God gives. Walnuts. Apricots. Life. Joy. Delight. Abundance. Love.
We take. Walnuts. Apricots. Life. Delight, Abundance. Love.
In a nutshell, God gives Himself. The question remains: are we taking to experience more of him or are we taking so we can experience more of ourselves? Are we asking for peace to feel better about our broken lives or peace to know him more in the middle of our broken lives? Are we asking for delight because we know we should be happier than we are or because we want to see his joy made complete in us?
We can take all that we want as long as our asking is rooted in revelation. If we ask because we want to see more of God’s adore-worthy nature, we will get the goods. The minute we start wanting God’s gifts to get the credit for God’s gifts, we have broken the first commandment. God can’t bless greed. When we take to consume, instead of take to create He holds up the show and lovingly calls a brief intermission.
But when we clamor for his compassion because we are worn out and faith is wearing thin? He never fails.
THE RELUCTANT RECEIVER
The discipline of holy delight is the deal for me right now, it might not be what God is teaching you, and that’s ok. We are all on a different learning curve. Delight and rest are weaknesses of mine and always have been. It has been years of developing a taste not just for God’s beauty but for truly believing I was worthy or receiving it. I even struggle opening gifts. I feel a lump in my throat. Tis better to give than to receive. Amen. But somehow I feel like I’m missing the point of that verse.

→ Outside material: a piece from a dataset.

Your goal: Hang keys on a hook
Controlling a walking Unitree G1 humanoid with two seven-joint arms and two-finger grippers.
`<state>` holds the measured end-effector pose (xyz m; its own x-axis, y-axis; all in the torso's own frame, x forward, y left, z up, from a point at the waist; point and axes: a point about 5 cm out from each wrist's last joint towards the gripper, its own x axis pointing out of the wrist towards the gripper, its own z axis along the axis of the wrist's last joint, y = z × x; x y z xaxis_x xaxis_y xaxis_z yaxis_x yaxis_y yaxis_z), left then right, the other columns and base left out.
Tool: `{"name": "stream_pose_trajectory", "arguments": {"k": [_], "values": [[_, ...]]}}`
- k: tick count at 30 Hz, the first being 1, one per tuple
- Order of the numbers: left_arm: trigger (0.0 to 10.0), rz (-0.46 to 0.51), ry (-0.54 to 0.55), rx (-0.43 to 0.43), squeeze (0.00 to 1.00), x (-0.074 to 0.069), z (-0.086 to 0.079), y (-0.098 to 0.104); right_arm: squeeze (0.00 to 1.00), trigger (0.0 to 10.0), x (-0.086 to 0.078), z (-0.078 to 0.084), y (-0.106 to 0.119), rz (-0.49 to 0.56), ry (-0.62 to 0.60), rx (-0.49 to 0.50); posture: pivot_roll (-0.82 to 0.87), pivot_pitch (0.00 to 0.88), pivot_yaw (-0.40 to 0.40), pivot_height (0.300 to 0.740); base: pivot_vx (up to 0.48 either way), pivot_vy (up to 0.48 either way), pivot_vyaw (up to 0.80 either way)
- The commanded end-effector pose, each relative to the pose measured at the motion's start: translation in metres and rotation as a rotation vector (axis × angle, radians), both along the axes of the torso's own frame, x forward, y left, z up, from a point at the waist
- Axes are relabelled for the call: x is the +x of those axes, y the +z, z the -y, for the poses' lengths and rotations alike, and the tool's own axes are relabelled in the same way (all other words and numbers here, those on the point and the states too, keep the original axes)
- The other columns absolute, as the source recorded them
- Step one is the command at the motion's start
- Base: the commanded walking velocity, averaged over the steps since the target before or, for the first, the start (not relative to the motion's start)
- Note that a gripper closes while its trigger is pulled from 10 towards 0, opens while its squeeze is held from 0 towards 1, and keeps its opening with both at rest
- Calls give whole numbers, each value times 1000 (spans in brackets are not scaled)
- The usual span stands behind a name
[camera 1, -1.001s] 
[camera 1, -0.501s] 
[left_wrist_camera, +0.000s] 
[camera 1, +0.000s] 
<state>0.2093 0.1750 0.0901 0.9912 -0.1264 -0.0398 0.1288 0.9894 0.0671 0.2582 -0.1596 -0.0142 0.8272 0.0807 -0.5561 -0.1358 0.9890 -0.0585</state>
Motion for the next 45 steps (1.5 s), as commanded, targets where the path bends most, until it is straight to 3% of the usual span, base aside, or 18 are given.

So I started small to grow in the godly discipline of delight. I took time to thank God for the rain drops on my red-barked Japanese maple back in Bothell. I cried in gratitude when the money was almost gone and someone dropped off groceries. I drank in the beauty when my marriage was hard and my days were long and I prayed for a day when we would kiss again without feeling like it was work—nonetheless we kept kissing.
I grew in delight during the midnight awakenings when Jesus would woo me to the couch for a bleary eyed prayer session. I relished in the gift of tears in women’s eyes who were hearing from the same God I heard from. I waded deeply into those excited, awe-inspired exchanges where we got to dish all of things we were hearing from God—shocked that he would talk to girls like us.
I took pictures and wrote prose about our city stream that was fueled by drain off from the large neighborhood up the street. I saw past the litter and the rust colored water to the sounds of a stream somewhere else.
Here is what I am learning about receiving good things from God.
Abundance isn’t a bank account balance. It isn’t a beautiful land spread. It isn’t even a family or a marriage or a good reputation. Abundance is believing you are worthy of God’s love and stopping at nothing to let him unleash the good things he has for you.
Abundance is seeing joy in the hard. Hope in the dark. Spring in the water. What we see is what we move towards.
Sometimes adundance begins with a picture of a dirty rain-water stream littered with someone else’s trash. Don’t shun the small gifts in their seed form. Believe me, they grow much bigger than you can imagine.